The free program is not from Apple, instead it is credited to a Daniel Zweigart, who dropped the app onto third party sites, including download.com. While the app does apparently connect Android users to Apple users and allow them to message one another, there’s more under the covers that has experts concerned.
Jay Freeman, a mobile developer who runs a consultancy called SaurikIT, said that while iMessage Chat does connect to Apple, all the data used with the app is processed on the developer’s server, which is hosted in China.
“This not only means that Apple can’t just block them by IP address,” Freeman wrote on his Google+ page, “but also that they get to keep the ‘secret sauce’ on their servers (and potentially just run Apple code: there are some parts of the process in Apple’s client code that is highly obfuscated).
“Clearly, this is suboptimal from a security perspective,” Freeman said.
The developer could be collecting not only message content on their end, but user names, passwords and possible Apple ID account information including credit card numbers.

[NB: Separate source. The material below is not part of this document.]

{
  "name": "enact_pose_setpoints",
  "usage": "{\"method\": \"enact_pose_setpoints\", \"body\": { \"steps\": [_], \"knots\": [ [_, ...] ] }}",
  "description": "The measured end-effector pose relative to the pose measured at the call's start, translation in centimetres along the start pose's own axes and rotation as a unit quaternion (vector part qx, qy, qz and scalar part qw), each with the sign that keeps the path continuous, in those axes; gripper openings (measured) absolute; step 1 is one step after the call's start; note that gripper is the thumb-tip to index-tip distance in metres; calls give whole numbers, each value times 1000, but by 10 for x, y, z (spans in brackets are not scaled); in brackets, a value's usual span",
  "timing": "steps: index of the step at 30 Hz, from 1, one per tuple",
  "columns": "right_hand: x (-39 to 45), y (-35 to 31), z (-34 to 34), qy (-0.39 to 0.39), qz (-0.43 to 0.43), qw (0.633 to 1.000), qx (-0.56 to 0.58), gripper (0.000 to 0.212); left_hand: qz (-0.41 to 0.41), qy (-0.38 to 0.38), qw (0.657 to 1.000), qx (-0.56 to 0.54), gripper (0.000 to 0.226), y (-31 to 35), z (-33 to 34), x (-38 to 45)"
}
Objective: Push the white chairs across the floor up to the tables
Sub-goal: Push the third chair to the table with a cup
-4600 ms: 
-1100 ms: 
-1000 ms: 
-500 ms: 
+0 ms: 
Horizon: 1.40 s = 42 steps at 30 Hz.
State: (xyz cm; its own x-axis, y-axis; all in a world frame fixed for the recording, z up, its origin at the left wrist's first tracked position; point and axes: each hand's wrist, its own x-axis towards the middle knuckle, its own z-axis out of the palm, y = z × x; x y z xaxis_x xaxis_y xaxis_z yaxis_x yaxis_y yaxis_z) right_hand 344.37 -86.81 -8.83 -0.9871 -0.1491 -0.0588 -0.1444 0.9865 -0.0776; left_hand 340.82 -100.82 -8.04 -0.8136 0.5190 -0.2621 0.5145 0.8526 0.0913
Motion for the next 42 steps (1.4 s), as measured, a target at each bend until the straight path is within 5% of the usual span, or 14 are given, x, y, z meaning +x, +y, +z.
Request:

Another mobile developer, Steven Troughton Smith of Dublin, wrote that the app is also capable of downloading additional Android APKs in the background, including malicious programs.
“I can definitely confirm it can download APKs and patches in the background,” said software engineer Adam Bell of Canada. “As far as I saw no credit card info is touched (locally on the device anyway), but when you log in or send an iMessage, all data is sent to a server in China first, acting of some sort of MITM, so who knows what they’re doing with that.”
Bell also said that the app spoofs chat requests as a Mac mini.
“It may be that they’re using Mac Minis to forward the requests, or it may be just as simple as hiding the extra phone traffic as Mac Minis to go unnoticed,” Bell said.
A request for comment from Google was not returned upon publication.
The app had been available for less than a month on Google Play, yet it was downloaded at least 10,000 times. The reviews, however, are not stellar with one- and two-star reviews far outpacing five-star reviews.
Updated at 1:45 p.m. with confirmation from Google that the app has been pulled from Google Play.